Berlin - A spring drought affecting parts of Europe north of the Alps is worrying farmers, who say they need rain within the next couple of weeks or crops will fail. Mechanical rakes raise clouds of dust when they are drawn over many fields.
Helmut Born of the German Farmers Federation said this week: "We are hearing from the meteorologists that the drought area stretches from northern France through to Poland."
Affected farmers say the soil is as dry as it usually is in August.
Erhard Kunz, a 43-year-farmer at Alzey in western Germany who grows wheat and barley, says, "Even if it rains now, it can't be a top harvest. I'd guess it will be about 80 per cent of potential.
"And if it doesn't rain in the next week or two, it will be a lousy harvest."
After a rainy March, this April was among the hottest on record for many places in Europe, and dry too.
Reports are coming in from farm advisers in much of Germany that the rural world is worried, "very worried," according to Frieder Zimmermann of the Rhineland Palatinate farmers' union in Germany.
"We would normally have had 150 to 200 litres more of rain per square metre of soil by this time," said Manfred Boehm of the Saxony farmers' union.
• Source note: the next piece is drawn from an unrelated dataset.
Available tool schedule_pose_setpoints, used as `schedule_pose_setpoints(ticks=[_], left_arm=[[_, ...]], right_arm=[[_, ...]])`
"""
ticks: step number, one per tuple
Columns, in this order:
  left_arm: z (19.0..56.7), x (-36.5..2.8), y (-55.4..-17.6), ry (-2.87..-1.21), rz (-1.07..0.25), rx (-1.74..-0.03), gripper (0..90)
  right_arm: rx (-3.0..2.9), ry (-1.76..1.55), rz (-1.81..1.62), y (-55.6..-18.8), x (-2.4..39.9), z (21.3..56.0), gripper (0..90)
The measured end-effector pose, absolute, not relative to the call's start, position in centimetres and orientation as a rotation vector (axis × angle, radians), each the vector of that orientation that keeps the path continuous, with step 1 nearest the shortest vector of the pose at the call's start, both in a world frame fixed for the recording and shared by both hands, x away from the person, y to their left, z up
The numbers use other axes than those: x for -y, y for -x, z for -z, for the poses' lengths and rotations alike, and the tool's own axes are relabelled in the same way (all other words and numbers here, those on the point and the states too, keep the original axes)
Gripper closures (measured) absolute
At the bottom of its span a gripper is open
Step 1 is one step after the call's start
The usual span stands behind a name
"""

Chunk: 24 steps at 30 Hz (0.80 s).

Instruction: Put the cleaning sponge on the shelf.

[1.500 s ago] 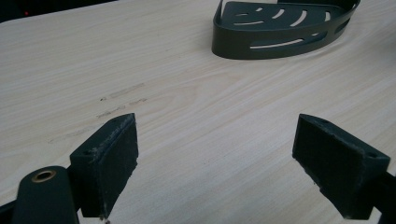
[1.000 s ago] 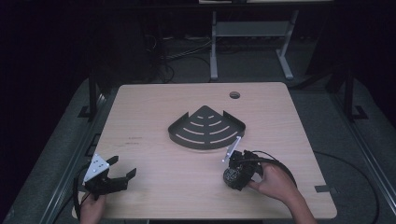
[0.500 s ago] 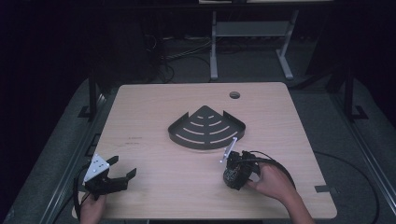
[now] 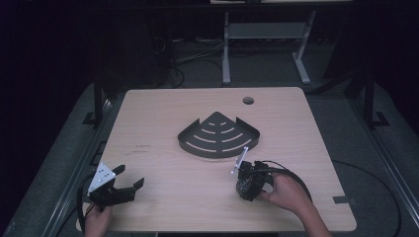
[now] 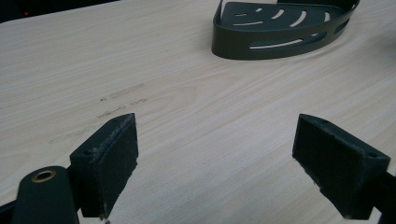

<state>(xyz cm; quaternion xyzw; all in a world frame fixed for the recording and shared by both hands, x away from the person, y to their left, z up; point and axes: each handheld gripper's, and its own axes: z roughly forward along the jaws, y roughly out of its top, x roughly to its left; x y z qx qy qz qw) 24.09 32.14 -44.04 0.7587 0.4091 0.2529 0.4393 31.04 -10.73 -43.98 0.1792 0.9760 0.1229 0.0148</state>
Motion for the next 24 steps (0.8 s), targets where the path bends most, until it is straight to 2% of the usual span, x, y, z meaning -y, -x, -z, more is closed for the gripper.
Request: schedule_pose_setpoints(ticks=[6,24], left_arm=[[44.0,-32.2,-24.1,-1.881,-0.632,-1.017,13.7],[44.0,-32.1,-24.1,-1.881,-0.628,-1.015,13.7]], right_arm=[[-3.039,-0.549,-0.381,-31.0,10.8,43.9,31.4],[-3.048,-0.515,-0.373,-31.8,10.1,42.1,32.3]])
In much of Germany, the cost of irrigation would exceed net earnings for a crop, so it is not an option for rapeseed, maize and wheat.
Near Berlin, farmers say they are ready to plough under their weak winter crops because it is not worth harvesting them.
Market gardeners, with higher-value crops, have been spraying water in the Rhine valley, and say the warm weather is accelerating cauliflower and cabbage growth.
The lack of rain is also raising the risk of scrub fires and has reduced water flows in navigable rivers such as the Oder which has its headwaters in the Czech Republic and flows through southern Poland.